Città e accoglienza di richiedenti asilo e rifugiati: nelle stesse settimane, in Spagna il Comune di Barcellona ha chiesto di poter accogliere direttamente dalla Grecia 100 rifugiati, mentre in Italia è emerso ufficiosamente che i Comuni sono stati capaci di coprire solo 5.000 dei 10 mila posti disponibili per il bando SPRAR 2016-2017, anche se il “cofinanziamento” a carico degli enti locali è stato drasticamente ridotto dal 20% al 5%.
Marzo 2016, qui Barcellona: “Madrid, se non ti muovi facciamo noi”
Alla fine il primo ministro facente funzioni Mariano Rajoy ha detto di no, facendo valere il principio che la competenza sul diritto d’asilo è dello Stato centrale. Il sindaco di Barcellona Ada Colau non poteva bypassare Madrid, però almeno ci ha provato: qualche giorno prima, in occasione di un incontro con il sindaco di Atene, aveva avanzato l’offerta di accogliere direttamente a Barcellona, in un progetto pilota, 100 rifugiati ospitati nella capitale greca.
Nell’accogliere persone che rischiano la vita perché non hanno alternative e non certo per capriccio, aveva detto Colau, «noi vediamo un obbligo morale e giuridico, ma anche una grande opportunità. Dal momento che siamo una città rifugio (il riferimento è al plan “Barcelona Ciutat Refugi”), diciamo al mondo chi vogliamo essere nei prossimi decenni: una città aperta, accogliente verso le persone e verso la vita». Perché «le città sono il luogo delle risposte immediate, dove le decisioni si fanno concrete».
Qui forse bisogna fare la tara di un po’ di storico autonomismo catalano. Però Colau ha ricordato, tra l’altro, che il governo centrale spagnolo si è impegnato ad accogliere in due anni migliaia di rifugiati e richiedenti asilo in “ricollocazione” o in “reinsediamento”, ma finora quelli trasferiti sono appena 18.
Marzo 2016, qui Italia: “SPRAR no grazie, troppa responsabilità”
È emerso ufficiosamente che per il bando 2016-2017 di 10 mila posti nello SPRAR (Sistema di protezione per richiedenti asilo e rifugiati), dai Comuni del Belpaese sono arrivati progetti per appena 5.000 posti di accoglienza.
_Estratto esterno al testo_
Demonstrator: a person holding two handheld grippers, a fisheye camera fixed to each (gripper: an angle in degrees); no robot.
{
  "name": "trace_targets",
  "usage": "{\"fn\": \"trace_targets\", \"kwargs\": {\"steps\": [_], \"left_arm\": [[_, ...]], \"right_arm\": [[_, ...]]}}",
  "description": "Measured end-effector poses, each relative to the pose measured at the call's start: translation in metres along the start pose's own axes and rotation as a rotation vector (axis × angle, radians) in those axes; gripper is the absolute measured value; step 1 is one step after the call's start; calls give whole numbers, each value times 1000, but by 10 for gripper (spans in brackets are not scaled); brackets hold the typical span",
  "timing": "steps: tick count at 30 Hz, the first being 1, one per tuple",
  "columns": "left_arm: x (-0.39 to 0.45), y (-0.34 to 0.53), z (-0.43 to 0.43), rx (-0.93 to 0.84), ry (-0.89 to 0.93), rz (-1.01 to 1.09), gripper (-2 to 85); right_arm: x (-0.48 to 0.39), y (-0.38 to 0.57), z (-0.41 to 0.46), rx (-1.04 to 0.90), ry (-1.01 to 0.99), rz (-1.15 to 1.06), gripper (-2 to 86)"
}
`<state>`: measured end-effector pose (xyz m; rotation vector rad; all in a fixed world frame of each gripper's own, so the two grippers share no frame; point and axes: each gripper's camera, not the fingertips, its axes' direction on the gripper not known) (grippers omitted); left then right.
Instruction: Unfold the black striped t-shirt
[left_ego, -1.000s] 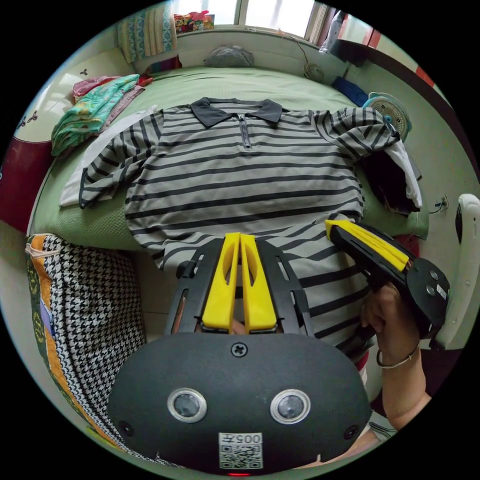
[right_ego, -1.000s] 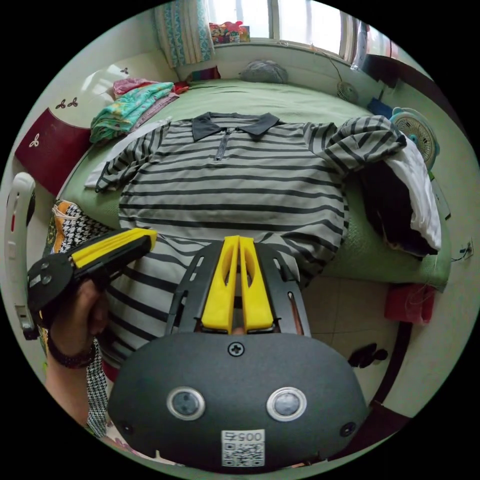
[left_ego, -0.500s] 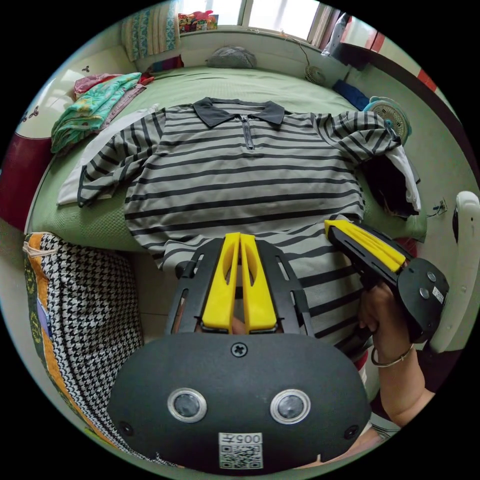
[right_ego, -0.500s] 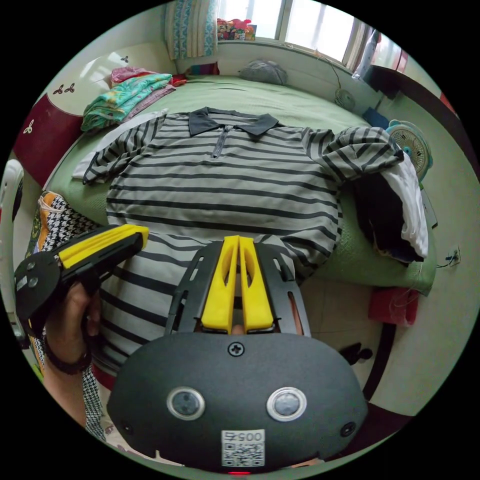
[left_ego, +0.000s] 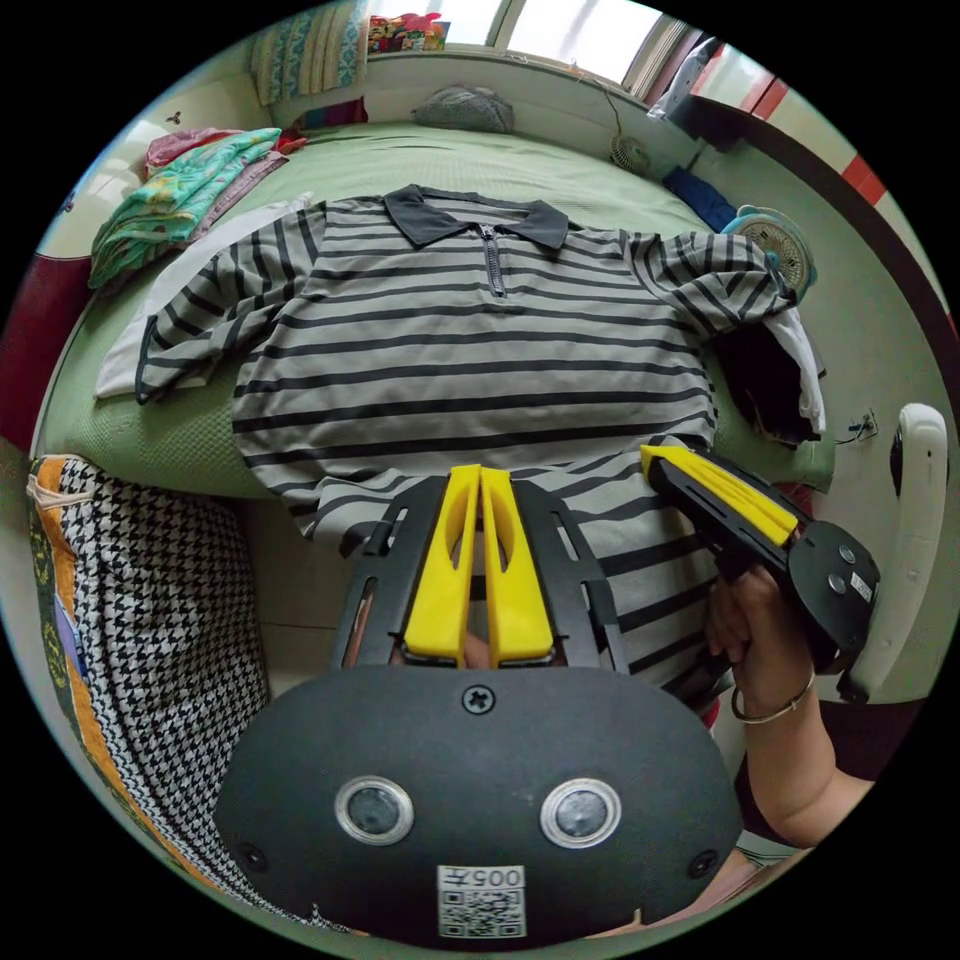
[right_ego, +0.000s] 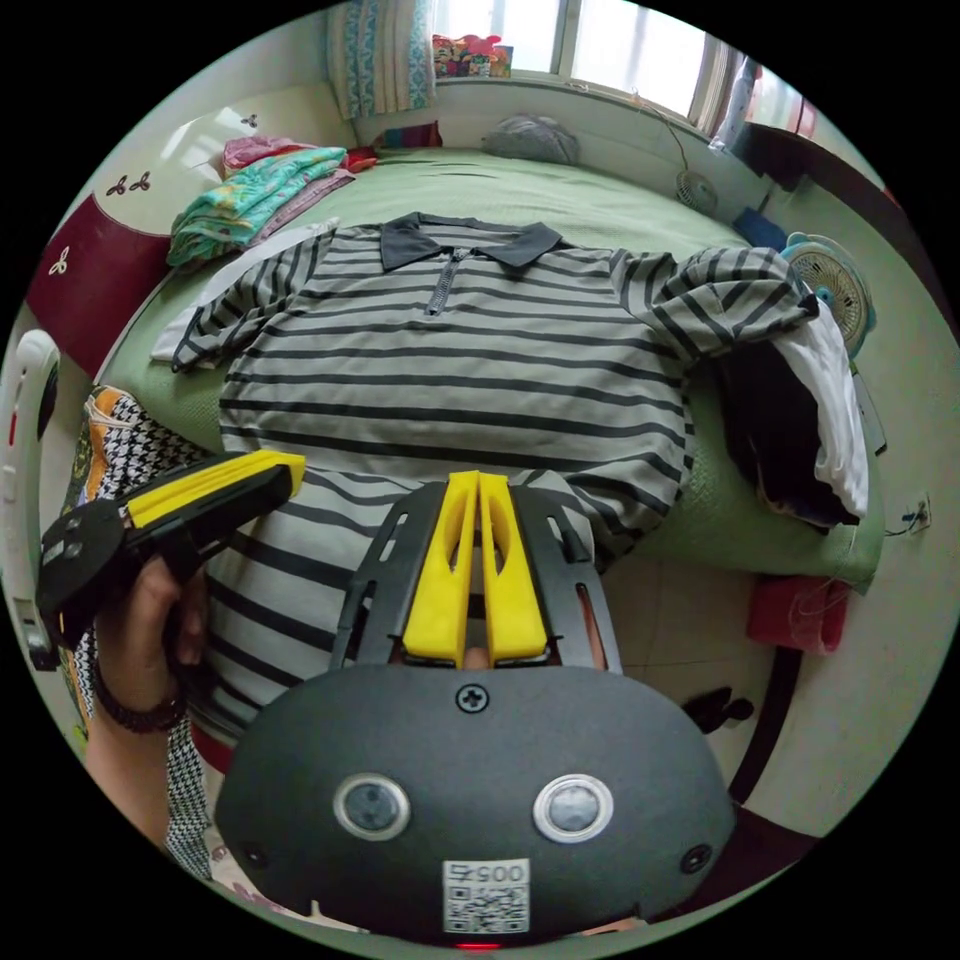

Il bando è scaduto alla metà di febbraio, dopo che il termine era già stato prorogato di un mese.
Sarà la “crisi”, saranno le mille pratiche cui bisogna tener dietro, saranno le imminenti amministrative di primavera, e quindi meglio non “esporsi” con scelte “impopolari”. Fatto sta che questo bando biennale è stato un mezzo flop. Anche se la percentuale di co-finanziamento a carico dei Comuni questa volta era scesa drasticamente ad appena il 5% dei costi totali, contro il 20% del passato.
Chi amministra i Comuni «ha paura di perdere voti – ha commentato a Redattore sociale, in queste settimane, il direttore della Fondazione Migrantes mons. Gian Carlo Perego -. Persiste una lettura ideologica del tema che però, nei fatti, sta indebolendo il sistema unico di accoglienza a favore delle nuove “mafie”. Tutto ciò comporta uno spreco di risorse, mentre con queste stesse risorse i Comuni potrebbero assicurare più mediatori culturali e più servizi che andrebbero a beneficio della realtà sociale di tutto il territorio».
All’inizio di questo 2016 i richiedenti asilo e i rifugiati accolti nei progetti degli enti locali della rete SPRAR (quelli che offrono i servizi integrati più vicini gli standard europei) erano quasi 20 mila (poco al di sotto dell’anno precedente), mentre le persone presenti nei CAS, che fanno capo alle Prefetture, quasi quattro volte tanto, oltre 76 mila (il doppio rispetto all’anno passato).
Due sistemi, due realtà responsabili: per i progetti SPRAR la comunità del territorio rappresentata dall’ente locale (Comuni e qualche Provincia), per i CAS l’organo periferico dello Stato. Ma anche due diversi sistemi di rendicontazione per i gestori: severo quello dello SPRAR, in base alle spese effettive; “certificato” su generiche relazioni, fatture e ispezioni casuali nel sistema dei CAS. È (anche) per questo che la proporzione delle persone accolte è diventata di una a quattro.